When it comes to teaching kids about money, the conversation doesn’t end with a one-time talk about allowance. Kids need ongoing exposure along with practical life lessons. It doesn’t have to be in EVERY situation either.

One huge reason for creating the podcast is to expose kids to money concepts. I can’t tell you they want to spend hours discussing the subjects we go over, but being exposed to the information can be a springboard. They hear something, get a bit curious and ask a question.  I can also ask them questions if they understood what we discussed. Plus, you can teach kids that you don’t know all the answers and it’s OK for them to ask questions. 

At some point, your kids will want to learn something about money. They’re curious. So, it’s not the time to dodge questions, diminish them by saying they’re not old enough to learn, or simply ignoring them. No more “the Great Oz” behind the curtain talking at us. Put the subject matter out in the open so everyone can participate in it.

#3: Do it a lot

Money has many facets to it. There are emotions, habits, choices, budgeting, and new scenarios all the time. I broke my hand tubing in the snow the winter after college. I choose a high-deductible health insurance plan. Rude awakening. It was a moment for my dad to teach me a bit about having an emergency fund and embracing the fact that things don’t always work out the way you anticipate (and can be expensive).

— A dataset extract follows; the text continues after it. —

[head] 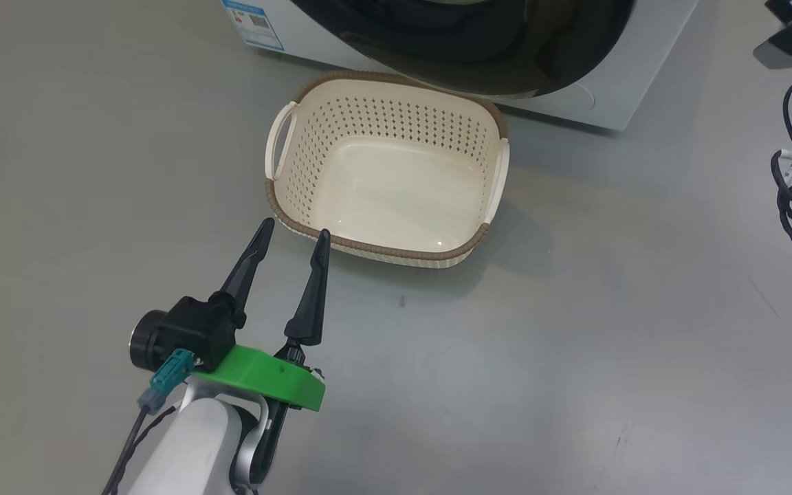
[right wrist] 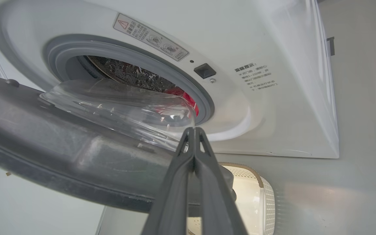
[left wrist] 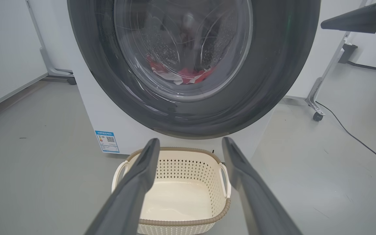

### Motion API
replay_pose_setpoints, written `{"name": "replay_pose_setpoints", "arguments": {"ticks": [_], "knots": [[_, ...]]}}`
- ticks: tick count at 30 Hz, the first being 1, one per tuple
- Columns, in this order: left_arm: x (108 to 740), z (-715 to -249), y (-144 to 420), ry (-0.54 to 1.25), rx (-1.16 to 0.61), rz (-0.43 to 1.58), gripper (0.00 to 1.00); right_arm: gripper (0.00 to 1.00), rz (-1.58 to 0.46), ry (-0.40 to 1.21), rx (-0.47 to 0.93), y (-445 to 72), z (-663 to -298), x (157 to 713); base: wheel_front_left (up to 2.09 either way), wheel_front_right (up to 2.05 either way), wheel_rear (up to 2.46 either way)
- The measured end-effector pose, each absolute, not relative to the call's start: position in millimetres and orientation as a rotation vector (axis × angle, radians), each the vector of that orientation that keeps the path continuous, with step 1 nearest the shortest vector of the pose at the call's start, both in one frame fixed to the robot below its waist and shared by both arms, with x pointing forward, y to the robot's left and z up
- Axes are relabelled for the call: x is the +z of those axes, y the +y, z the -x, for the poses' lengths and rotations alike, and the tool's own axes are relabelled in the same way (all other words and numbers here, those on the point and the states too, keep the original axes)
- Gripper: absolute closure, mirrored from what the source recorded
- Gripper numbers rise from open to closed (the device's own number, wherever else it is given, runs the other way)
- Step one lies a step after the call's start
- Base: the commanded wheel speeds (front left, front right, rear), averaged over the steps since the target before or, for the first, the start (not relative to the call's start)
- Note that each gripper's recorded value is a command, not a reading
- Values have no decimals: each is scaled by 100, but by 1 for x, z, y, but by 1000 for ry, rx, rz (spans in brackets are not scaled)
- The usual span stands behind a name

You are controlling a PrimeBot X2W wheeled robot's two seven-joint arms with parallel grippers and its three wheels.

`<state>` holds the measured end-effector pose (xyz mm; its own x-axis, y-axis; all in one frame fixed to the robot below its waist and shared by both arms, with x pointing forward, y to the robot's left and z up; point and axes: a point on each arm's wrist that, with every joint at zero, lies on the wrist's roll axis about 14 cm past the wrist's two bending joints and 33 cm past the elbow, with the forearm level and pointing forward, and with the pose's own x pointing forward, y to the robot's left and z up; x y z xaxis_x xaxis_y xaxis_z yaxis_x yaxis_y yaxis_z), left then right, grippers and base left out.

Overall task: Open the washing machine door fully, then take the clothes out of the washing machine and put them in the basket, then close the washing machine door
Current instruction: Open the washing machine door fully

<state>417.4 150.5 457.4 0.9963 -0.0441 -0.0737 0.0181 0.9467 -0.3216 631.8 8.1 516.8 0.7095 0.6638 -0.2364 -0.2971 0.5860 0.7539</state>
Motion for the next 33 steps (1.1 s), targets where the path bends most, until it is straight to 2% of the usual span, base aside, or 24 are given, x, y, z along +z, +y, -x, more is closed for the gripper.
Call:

Now it would’ve been better to have already had an emergency fund. He had one. With 6 kids, something was always coming up. It would’ve been nice to have shared that info earlier (The Wedding Singer: That would’ve been good to know YESTERDAY!). But, he didn’t.  Honestly, it would’ve been something good to know.

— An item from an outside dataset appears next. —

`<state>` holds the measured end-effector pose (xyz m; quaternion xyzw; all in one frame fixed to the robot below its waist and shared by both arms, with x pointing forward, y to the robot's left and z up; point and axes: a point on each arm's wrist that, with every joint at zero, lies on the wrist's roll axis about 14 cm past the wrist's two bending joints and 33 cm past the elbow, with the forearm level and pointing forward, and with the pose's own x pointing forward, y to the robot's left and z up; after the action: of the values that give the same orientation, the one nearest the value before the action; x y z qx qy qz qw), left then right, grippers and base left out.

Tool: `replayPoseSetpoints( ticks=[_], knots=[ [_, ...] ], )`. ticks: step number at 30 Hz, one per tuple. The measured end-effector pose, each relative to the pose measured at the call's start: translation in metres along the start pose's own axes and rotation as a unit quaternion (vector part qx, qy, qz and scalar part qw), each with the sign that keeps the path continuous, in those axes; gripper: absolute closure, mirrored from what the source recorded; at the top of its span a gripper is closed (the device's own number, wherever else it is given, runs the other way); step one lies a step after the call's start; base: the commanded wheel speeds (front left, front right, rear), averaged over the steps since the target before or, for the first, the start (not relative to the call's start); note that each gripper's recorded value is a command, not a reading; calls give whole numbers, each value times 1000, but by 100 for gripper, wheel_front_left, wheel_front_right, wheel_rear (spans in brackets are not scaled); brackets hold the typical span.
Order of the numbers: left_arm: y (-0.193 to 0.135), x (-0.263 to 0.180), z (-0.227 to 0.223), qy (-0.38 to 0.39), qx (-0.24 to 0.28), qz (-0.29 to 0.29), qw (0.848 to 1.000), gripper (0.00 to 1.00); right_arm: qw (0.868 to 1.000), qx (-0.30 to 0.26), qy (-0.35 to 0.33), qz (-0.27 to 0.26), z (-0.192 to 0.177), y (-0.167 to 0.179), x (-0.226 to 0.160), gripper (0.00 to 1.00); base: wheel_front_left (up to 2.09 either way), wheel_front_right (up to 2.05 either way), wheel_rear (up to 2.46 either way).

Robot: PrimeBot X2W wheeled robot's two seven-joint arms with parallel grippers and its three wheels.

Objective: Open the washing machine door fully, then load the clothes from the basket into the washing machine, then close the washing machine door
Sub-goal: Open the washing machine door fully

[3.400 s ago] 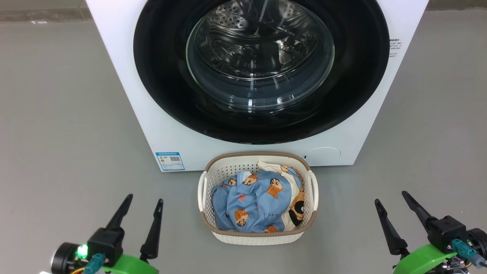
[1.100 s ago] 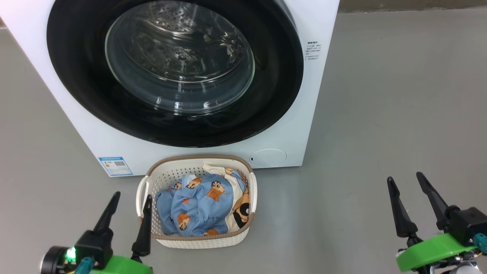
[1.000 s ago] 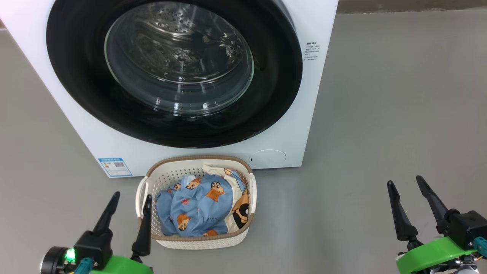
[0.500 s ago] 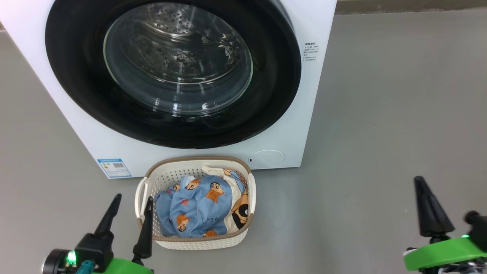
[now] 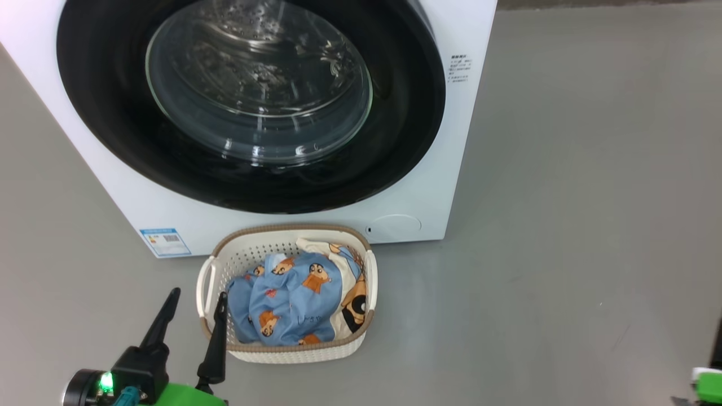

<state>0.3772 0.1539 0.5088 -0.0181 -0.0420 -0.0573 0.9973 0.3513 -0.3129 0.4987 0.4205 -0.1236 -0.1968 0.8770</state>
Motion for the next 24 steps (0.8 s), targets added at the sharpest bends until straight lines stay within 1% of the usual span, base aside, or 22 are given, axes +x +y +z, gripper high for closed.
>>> replayPoseSetpoints(
  ticks=[3, 5, 9, 13, 17, 24],
  knots=[
    [1, 1, -4, 6, 0, 0, 1000, 0, 998, 56, -14, -33, 8, -17, 8, 100, 0, 0, 0],
    [1, 2, -7, 10, -1, 1, 1000, 0, 995, 87, -25, -43, 15, -24, 17, 100, 0, 0, 0],
    [2, 4, -14, 20, 1, 1, 1000, 0, 989, 135, -18, -53, 20, -30, 33, 100, 0, 0, 0],
    [4, 8, -19, 26, 2, 7, 1000, 0, 983, 178, 1, -47, 22, -26, 52, 100, 0, 0, 0],
    [5, 13, -25, 32, 3, 10, 999, 0, 978, 204, 21, -31, 25, -18, 74, 100, 0, 0, 0],
    [10, 21, -34, 42, 5, 18, 999, 0, 976, 214, 48, -10, 26, -8, 110, 100, 0, 0, 0]
  ],
)
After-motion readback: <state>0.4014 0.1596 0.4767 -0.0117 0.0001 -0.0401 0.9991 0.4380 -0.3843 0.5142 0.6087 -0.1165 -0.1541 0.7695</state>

The point is that there are always opportunities.  They don’t take long, but it should be on a regular basis, so they can get past the eye-rolling and snarky comments. They’ll know you’re serious, they’ll know it happens regularly, and they’ll know it’s time to get used to it. It’s not time to be their friend and be nice, but it’s time to teach them some stuff they need to know.

#4: Walk the talk

As mentioned before, kids can see right through you. If you live your life from the motto “Do as I say, not as I do”, you’re asking for trouble. Using coupons, making sandwiches instead of eating out, letting them know you have a budget (while saying “no” when it doesn’t fit), or showing you are investing wisely goes a long way.

My mom taught me the most about money. We are kindred spirits in that respect. I still remember her loaning me money for my first IRA deposit the first year at a “real” job. I got a nice little tax refund that paid her back and starting investing. What a great moment. She taught me something important about compound interest, helped me do it, and showed me that she “walked the talk”. I know we all have it in us to make it happen, because we love our kids, and they need our help.

#5: Remember that it’s never over

As a friend told me when my wife was about ready to deliver, he said “It’s forever dude”. How right he was. Even when the kids aren’t around, I think about them. Are they having a good day? Did the math test go well? Did that special boy or girl say “hello” to them today?

The point is that this discussion is never over. If it’s not a video game they want to buy in grade school, it’s clothing in high school. If it’s not money for high school, it’s for college. Then, it’s a job, house, retirement, their kids, holidays, and much much more. It simply keeps going. And, your job, just like being a parent, is NEVER over. Once you stop fighting it and embrace the fact you get to be a reliable source of great insights, it’s much easier to help out, while growing some awesome kids who can take care of themselves.

Now you have 5 insights to use when discussing money with your kids.  It all helps to build the foundation of the financial journey that news to happen.  We’ll get into more detailed stuff on the podcast and in other blogs. Just remember, if you’ve ever run a marathon, you have to get in the right mindset. The training is what happens daily. One step at a time. The more you expose your kids to concepts about money while trying to make it interesting, the better off you’ll be.